╭──

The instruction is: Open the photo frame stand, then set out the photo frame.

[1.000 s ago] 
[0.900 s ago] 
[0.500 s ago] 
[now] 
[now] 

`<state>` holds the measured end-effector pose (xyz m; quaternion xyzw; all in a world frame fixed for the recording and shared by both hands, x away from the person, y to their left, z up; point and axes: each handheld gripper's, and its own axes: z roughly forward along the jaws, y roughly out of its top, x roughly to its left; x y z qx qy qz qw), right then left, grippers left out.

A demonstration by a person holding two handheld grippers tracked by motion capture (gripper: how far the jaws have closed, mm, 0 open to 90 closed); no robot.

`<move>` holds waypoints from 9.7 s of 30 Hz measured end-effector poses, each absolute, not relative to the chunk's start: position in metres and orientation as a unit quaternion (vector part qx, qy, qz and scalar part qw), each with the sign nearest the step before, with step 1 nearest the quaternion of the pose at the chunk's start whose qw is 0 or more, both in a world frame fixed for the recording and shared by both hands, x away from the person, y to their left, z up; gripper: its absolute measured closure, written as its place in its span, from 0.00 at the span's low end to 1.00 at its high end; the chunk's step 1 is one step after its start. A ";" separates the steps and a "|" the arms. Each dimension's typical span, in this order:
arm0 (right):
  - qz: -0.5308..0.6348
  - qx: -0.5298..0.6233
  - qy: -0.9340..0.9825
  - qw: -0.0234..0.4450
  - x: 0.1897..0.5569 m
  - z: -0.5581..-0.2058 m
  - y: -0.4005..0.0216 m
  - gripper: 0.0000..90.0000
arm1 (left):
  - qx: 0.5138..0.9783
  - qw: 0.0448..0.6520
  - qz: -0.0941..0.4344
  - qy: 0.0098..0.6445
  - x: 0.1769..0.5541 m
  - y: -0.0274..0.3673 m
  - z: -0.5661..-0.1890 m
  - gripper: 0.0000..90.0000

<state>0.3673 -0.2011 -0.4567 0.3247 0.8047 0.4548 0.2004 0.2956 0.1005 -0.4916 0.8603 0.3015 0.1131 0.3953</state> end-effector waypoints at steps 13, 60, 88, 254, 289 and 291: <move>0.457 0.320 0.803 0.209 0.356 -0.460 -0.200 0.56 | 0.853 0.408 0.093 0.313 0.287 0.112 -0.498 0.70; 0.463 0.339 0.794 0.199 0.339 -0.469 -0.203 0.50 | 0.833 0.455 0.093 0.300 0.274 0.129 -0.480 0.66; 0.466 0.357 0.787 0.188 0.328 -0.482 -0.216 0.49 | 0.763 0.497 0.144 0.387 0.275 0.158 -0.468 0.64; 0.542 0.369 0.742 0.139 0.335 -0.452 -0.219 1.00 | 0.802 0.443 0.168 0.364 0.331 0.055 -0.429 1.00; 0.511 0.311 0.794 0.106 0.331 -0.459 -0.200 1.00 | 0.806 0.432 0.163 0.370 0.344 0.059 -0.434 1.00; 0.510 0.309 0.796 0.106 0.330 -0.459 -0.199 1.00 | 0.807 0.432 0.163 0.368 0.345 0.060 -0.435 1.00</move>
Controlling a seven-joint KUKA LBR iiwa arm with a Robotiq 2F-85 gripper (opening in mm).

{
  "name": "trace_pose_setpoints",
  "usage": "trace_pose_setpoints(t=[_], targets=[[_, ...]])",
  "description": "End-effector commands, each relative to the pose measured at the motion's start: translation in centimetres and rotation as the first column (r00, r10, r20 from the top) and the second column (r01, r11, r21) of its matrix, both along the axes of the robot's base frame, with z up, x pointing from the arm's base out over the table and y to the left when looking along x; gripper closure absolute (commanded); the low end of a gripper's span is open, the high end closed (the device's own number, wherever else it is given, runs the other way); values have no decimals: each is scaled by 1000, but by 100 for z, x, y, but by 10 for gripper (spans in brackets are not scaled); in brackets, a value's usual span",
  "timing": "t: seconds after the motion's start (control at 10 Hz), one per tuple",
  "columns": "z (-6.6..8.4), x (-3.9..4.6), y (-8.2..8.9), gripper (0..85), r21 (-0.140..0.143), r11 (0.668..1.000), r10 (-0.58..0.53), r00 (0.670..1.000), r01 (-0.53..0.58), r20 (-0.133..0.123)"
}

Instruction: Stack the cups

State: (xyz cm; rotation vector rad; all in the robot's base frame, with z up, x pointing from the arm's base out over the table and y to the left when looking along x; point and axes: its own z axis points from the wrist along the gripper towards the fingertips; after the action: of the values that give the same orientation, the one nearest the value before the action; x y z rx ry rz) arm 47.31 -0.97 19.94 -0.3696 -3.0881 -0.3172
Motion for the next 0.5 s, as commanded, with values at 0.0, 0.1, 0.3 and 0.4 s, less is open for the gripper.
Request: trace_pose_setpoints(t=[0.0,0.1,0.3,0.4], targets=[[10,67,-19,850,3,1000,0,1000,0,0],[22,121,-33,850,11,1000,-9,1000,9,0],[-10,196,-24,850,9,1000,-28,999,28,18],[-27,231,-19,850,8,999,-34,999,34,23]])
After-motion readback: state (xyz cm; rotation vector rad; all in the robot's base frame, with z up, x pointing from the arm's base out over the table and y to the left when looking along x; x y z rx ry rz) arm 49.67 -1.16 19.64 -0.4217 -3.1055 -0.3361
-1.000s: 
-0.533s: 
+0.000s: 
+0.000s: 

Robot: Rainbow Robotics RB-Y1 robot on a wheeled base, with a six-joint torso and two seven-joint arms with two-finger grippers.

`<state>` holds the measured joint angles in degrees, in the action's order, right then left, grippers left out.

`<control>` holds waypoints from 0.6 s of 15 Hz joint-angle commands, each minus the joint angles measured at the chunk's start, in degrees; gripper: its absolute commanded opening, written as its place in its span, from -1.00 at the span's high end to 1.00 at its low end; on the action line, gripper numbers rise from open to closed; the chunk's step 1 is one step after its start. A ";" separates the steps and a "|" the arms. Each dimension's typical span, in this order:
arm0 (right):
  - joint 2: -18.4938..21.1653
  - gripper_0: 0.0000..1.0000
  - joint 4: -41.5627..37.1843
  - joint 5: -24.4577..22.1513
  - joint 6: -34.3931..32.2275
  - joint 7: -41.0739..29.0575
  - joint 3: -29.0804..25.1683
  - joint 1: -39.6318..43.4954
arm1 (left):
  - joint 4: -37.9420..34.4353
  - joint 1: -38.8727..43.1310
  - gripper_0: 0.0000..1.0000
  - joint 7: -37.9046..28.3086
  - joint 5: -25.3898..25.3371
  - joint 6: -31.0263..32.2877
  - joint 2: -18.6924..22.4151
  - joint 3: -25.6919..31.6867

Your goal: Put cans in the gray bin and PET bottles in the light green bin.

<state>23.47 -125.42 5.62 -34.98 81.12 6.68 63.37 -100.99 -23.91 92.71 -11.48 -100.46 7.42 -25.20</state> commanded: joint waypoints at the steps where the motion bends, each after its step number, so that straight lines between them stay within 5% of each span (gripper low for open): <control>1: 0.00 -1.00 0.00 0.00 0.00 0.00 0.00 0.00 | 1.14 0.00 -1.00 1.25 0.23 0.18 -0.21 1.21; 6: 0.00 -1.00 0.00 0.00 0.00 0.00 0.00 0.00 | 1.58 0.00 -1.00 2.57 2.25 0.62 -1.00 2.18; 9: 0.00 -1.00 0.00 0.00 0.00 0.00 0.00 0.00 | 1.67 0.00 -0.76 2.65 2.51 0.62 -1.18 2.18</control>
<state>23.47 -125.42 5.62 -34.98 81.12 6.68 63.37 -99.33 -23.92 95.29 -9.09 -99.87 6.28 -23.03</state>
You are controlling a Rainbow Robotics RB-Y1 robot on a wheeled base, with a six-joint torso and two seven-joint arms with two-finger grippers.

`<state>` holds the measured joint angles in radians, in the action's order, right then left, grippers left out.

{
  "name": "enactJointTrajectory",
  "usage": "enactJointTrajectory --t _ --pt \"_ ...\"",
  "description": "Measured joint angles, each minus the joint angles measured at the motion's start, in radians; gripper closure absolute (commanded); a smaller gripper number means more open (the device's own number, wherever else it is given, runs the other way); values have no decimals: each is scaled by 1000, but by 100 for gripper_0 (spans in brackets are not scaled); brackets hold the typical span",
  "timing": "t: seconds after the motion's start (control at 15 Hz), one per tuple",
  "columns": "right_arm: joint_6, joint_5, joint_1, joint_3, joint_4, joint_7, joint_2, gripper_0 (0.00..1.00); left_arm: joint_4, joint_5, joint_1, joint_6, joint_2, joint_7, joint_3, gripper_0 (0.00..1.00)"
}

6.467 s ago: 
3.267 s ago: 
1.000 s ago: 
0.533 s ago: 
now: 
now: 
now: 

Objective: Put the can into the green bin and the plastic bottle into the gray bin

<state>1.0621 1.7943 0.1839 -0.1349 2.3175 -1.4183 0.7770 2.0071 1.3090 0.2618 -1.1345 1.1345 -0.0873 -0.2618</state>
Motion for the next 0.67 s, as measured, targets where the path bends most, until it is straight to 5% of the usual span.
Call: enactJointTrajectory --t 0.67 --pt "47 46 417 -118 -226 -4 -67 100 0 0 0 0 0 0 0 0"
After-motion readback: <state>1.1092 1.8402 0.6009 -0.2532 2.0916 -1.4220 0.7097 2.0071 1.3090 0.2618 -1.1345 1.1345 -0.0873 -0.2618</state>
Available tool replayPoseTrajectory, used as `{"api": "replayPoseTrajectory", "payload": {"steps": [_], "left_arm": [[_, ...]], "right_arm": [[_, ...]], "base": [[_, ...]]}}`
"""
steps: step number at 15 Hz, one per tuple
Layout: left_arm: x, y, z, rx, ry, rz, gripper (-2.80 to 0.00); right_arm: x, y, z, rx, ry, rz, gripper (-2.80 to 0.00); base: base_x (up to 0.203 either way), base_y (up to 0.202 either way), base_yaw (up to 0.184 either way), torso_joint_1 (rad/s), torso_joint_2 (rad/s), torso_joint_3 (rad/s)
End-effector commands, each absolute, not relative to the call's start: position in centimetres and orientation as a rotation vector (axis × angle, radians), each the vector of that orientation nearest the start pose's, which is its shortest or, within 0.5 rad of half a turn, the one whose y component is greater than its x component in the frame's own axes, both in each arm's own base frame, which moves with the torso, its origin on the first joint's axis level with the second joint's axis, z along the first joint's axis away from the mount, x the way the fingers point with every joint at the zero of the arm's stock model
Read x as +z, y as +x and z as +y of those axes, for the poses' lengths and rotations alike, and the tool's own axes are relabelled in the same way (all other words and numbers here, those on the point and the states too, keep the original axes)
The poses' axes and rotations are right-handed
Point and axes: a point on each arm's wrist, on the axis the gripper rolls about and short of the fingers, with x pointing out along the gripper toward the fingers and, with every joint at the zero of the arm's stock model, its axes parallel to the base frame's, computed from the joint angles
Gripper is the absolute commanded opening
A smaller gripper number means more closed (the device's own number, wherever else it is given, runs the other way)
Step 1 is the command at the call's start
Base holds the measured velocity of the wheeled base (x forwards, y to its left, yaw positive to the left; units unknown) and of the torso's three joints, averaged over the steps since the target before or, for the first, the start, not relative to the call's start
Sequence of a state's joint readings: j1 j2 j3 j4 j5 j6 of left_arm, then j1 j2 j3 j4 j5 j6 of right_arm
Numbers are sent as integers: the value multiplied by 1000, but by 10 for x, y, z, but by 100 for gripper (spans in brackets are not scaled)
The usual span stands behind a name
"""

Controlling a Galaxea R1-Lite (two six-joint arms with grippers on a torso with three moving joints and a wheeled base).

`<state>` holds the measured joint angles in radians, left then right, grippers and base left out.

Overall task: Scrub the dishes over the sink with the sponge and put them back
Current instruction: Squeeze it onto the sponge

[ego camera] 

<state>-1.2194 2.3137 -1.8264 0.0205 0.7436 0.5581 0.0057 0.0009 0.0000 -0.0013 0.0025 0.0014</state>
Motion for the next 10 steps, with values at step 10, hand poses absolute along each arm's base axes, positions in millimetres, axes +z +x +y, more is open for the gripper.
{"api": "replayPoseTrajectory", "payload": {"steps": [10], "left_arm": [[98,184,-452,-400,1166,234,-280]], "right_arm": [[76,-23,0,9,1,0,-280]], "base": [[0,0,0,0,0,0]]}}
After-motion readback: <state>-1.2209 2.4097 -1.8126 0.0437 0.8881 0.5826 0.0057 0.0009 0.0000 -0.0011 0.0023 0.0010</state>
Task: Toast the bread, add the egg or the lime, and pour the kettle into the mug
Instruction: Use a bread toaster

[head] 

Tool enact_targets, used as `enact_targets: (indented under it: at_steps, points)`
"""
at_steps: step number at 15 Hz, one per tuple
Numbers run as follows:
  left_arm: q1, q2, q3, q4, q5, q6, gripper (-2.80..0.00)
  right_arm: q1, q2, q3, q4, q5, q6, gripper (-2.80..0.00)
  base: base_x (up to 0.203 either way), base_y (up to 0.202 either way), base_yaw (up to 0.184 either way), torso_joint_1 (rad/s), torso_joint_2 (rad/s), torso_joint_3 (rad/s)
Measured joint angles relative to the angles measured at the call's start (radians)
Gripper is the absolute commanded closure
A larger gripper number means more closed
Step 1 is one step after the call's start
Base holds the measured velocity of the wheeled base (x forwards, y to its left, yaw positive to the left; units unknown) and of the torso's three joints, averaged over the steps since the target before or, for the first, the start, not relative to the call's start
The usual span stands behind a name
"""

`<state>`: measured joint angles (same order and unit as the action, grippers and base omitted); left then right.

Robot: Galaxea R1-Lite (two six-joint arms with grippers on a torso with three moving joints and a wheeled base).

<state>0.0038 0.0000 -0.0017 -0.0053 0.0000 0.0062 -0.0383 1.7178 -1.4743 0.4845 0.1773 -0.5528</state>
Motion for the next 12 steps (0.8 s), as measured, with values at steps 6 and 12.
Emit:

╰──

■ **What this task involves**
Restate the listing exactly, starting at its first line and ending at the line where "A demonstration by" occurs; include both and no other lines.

■ **Solution**
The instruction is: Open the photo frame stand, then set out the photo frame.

[1.000 s ago] 
[0.900 s ago] 
[0.500 s ago] 
[now] 
[now] 

`<state>` holds the measured end-effector pose (xyz m; quaternion xyzw; all in a world frame fixed for the recording and shared by both hands, x away from the person, y to their left, z up; point and axes: each handheld gripper's, and its own axes: z roughly forward along the jaws, y roughly out of its top, x roughly to its left; x y z qx qy qz qw), right then left, grippers left out.

A demonstration by a person holding two handheld grippers tracked by motion capture (gripper: how far the jaws have closed, mm, 0 open to 90 closed); no robot.

There is nothing further in this answer.